Towards Generative Abstract Reasoning: Completing Raven's Progressive Matrix via Rule Abstraction and Selection
Fan Shi, Bin Li, Xiangyang Xue
TL;DR
The paper tackles abstract visual reasoning in Raven's Progressive Matrix tests by introducing RAISE, a deep latent-variable model that abstracts and selects atomic rules from a global knowledge set to generate missing RPM images. RAISE learns interpretable latent concepts for image attributes and decouples rule learning from perception, optimizing an ELBO that combines reconstruction, concept alignment, and rule-consistency terms, with optional auxiliary supervision for rule annotations.

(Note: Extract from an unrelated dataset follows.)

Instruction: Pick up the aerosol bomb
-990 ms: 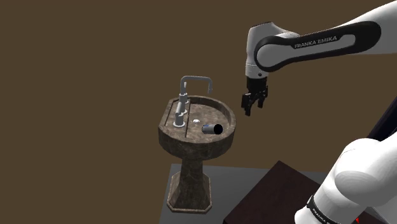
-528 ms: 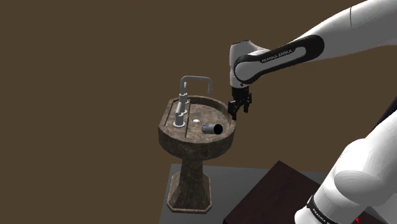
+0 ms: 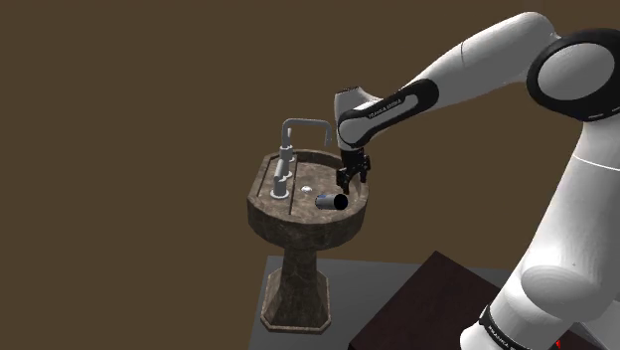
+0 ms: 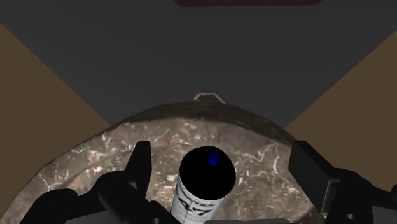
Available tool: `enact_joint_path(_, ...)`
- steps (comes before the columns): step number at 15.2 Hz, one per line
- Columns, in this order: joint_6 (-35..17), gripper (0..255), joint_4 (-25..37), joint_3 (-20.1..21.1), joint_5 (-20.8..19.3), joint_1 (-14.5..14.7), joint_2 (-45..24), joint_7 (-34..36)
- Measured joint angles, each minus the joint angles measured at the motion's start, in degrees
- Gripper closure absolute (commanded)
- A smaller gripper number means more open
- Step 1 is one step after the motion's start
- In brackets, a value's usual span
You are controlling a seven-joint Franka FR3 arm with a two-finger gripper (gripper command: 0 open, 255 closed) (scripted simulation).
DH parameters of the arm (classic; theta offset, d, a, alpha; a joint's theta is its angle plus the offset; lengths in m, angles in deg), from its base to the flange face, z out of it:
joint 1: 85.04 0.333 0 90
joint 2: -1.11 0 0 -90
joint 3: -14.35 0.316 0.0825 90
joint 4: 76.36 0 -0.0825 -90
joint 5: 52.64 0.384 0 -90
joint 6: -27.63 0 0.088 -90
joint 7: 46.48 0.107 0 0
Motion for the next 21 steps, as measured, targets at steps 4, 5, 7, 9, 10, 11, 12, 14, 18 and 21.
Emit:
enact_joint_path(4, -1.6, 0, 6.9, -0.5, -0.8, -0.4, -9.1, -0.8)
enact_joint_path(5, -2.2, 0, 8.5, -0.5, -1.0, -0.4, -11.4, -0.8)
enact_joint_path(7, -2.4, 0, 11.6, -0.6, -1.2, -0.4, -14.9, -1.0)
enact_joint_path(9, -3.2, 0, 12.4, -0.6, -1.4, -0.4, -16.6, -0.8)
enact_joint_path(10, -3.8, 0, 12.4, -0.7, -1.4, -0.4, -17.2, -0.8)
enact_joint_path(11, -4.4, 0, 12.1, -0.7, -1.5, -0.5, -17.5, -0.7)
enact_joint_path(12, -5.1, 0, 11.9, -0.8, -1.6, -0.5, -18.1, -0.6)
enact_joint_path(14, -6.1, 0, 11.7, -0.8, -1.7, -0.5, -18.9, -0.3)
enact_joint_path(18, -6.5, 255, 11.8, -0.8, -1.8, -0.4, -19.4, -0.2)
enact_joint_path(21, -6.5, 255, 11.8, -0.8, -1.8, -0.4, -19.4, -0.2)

It demonstrates strong performance on RAVEN and I-RAVEN across bottom-right and arbitrary-position tasks, plus odd-one-out and held-out configurations, while offering interpretable latent concepts through concept-attribute mappings. The work advances generative abstract reasoning by enabling rule abstraction, per-concept rule selection, and compositional generalization, with practical implications for robust visual reasoning and systematic generalization in AI systems.
Abstract
Endowing machines with abstract reasoning ability has been a long-term research topic in artificial intelligence. Raven's Progressive Matrix (RPM) is widely used to probe abstract visual reasoning in machine intelligence, where models will analyze the underlying rules and select one image from candidates to complete the image matrix. Participators of RPM tests can show powerful reasoning ability by inferring and combining attribute-changing rules and imagining the missing images at arbitrary positions of a matrix. However, existing solvers can hardly manifest such an ability in realistic RPM tests. In this paper, we propose a deep latent variable model for answer generation problems through Rule AbstractIon and SElection (RAISE). RAISE can encode image attributes into latent concepts and abstract atomic rules that act on the latent concepts. When generating answers, RAISE selects one atomic rule out of the global knowledge set for each latent concept to constitute the underlying rule of an RPM. In the experiments of bottom-right and arbitrary-position answer generation, RAISE outperforms the compared solvers in most configurations of realistic RPM datasets. In the odd-one-out task and two held-out configurations, RAISE can leverage acquired latent concepts and atomic rules to find the rule-breaking image in a matrix and handle problems with unseen combinations of rules and attributes.